* [Assignment]
Pull out every line below containing the word "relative".

+++++

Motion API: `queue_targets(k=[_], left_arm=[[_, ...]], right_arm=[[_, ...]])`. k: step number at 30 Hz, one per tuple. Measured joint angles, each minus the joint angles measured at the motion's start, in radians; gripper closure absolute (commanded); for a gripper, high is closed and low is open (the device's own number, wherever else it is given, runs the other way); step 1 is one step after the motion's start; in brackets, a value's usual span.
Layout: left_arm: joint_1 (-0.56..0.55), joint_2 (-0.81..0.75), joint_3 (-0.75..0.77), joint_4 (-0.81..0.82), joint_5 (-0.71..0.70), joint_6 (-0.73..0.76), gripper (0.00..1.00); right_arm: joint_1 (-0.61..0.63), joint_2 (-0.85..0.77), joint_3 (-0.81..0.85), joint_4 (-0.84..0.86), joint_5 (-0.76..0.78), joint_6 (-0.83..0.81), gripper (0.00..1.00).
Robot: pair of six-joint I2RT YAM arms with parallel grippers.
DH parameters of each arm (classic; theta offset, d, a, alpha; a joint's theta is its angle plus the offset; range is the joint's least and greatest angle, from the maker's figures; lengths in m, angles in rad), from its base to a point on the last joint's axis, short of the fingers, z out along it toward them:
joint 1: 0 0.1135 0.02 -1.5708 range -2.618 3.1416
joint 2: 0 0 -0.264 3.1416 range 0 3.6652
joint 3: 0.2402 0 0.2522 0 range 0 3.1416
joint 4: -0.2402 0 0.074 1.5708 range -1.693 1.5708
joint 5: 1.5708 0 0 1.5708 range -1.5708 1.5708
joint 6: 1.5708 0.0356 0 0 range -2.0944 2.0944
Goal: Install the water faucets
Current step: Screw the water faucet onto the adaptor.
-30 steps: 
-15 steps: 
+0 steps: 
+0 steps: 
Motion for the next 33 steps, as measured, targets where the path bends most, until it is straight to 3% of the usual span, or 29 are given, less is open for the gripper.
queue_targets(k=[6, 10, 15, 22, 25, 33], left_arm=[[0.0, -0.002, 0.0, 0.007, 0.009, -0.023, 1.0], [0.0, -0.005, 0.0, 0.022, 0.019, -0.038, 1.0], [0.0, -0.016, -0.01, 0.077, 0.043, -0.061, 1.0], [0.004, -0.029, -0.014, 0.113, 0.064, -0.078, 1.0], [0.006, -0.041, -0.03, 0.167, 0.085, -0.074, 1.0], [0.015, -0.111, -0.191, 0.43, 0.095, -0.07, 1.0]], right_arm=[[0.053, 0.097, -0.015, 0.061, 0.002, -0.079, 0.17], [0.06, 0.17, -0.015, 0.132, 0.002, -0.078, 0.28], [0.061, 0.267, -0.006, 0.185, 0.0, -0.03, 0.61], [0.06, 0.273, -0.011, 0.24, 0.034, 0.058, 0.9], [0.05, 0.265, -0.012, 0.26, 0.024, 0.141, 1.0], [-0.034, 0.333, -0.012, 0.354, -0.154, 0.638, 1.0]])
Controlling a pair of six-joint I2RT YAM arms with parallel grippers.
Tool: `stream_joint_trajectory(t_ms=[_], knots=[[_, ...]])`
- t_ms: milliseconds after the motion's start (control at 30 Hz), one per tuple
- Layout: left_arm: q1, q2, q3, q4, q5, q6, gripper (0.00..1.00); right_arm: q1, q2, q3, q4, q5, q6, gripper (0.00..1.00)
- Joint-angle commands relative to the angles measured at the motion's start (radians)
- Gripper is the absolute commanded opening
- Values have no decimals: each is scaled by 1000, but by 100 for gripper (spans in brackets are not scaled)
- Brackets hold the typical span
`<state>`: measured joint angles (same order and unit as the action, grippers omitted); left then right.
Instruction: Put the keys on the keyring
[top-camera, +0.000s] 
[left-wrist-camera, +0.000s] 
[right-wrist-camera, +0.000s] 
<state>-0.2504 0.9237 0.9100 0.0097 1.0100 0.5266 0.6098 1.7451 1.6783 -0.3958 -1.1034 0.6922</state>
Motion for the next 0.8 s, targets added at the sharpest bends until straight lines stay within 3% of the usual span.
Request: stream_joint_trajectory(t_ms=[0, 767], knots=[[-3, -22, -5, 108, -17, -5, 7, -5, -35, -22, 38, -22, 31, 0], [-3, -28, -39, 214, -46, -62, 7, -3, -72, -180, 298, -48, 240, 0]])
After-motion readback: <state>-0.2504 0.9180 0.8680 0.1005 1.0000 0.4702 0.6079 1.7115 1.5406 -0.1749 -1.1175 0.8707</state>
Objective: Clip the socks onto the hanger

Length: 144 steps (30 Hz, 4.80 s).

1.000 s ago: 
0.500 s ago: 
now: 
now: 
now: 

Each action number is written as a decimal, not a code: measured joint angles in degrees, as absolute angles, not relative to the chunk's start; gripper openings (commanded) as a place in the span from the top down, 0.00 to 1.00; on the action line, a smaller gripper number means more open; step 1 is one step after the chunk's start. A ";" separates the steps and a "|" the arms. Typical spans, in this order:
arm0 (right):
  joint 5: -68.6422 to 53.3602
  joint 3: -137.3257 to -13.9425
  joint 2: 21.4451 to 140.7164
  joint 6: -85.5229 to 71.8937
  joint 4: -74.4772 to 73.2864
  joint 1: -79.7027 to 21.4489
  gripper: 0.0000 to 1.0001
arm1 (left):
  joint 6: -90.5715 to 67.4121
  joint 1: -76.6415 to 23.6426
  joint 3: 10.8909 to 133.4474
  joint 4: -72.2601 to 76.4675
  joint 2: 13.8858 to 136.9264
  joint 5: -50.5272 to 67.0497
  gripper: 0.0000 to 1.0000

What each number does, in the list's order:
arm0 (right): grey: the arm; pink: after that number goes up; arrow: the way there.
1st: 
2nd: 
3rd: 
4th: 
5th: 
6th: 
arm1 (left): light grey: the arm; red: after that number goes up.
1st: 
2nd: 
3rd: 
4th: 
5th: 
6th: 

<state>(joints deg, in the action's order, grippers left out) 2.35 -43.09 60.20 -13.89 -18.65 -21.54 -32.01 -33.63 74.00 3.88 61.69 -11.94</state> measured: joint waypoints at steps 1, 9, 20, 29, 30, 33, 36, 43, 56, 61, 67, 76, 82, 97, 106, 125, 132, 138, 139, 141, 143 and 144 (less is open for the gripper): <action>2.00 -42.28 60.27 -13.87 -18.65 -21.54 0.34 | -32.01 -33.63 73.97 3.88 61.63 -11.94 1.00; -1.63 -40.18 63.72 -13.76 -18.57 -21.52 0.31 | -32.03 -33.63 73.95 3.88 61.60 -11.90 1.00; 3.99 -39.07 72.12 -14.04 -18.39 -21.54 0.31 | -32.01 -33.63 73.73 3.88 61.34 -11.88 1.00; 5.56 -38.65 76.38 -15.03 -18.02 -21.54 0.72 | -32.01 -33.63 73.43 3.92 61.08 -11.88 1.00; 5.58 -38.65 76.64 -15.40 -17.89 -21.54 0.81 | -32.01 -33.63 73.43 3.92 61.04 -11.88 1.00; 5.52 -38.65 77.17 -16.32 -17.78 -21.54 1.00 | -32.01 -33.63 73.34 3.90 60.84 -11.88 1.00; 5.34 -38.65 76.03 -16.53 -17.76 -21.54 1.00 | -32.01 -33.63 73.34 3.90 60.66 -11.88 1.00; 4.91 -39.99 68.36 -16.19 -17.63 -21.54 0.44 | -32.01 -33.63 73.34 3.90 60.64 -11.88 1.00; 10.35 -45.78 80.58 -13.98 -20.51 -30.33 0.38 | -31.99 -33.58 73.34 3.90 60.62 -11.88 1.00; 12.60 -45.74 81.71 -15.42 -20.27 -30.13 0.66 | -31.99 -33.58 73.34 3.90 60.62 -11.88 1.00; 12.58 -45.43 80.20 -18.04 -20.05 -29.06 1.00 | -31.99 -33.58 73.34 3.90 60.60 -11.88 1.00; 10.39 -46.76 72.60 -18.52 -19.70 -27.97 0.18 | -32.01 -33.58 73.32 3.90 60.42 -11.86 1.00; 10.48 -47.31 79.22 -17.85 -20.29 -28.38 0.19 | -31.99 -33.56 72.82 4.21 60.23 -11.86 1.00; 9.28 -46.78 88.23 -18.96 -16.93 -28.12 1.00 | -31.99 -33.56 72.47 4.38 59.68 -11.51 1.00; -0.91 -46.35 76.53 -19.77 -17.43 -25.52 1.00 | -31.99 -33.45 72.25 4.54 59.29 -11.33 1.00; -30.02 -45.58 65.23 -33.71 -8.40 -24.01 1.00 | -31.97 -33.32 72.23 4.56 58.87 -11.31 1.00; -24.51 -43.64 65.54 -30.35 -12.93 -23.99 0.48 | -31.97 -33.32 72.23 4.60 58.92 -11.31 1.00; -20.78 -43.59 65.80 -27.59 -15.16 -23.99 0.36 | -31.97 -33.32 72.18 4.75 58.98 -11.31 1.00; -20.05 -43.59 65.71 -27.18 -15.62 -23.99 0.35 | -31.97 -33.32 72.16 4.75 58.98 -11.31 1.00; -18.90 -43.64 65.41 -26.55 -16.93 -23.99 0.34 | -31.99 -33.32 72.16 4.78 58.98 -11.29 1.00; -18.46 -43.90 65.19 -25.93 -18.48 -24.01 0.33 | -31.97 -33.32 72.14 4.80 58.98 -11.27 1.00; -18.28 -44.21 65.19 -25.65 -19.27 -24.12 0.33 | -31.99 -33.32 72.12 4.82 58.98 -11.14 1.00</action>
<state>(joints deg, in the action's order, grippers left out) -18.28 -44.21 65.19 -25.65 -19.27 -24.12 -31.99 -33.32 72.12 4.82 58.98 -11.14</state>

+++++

* [Expected output]
- Joint-angle commands relative to the angles measured at the motion's start (radians)
Each action number is written as a decimal, not a code: measured joint angles in degrees, as absolute angles, not relative to the chunk's start; gripper openings (commanded) as a place in the span from the top down, 0.00 to 1.00; on the action line, a smaller gripper number means more open; step 1 is one step after the chunk's start. A ";" separates the steps and a "|" the arms. Typical spans, in this order:

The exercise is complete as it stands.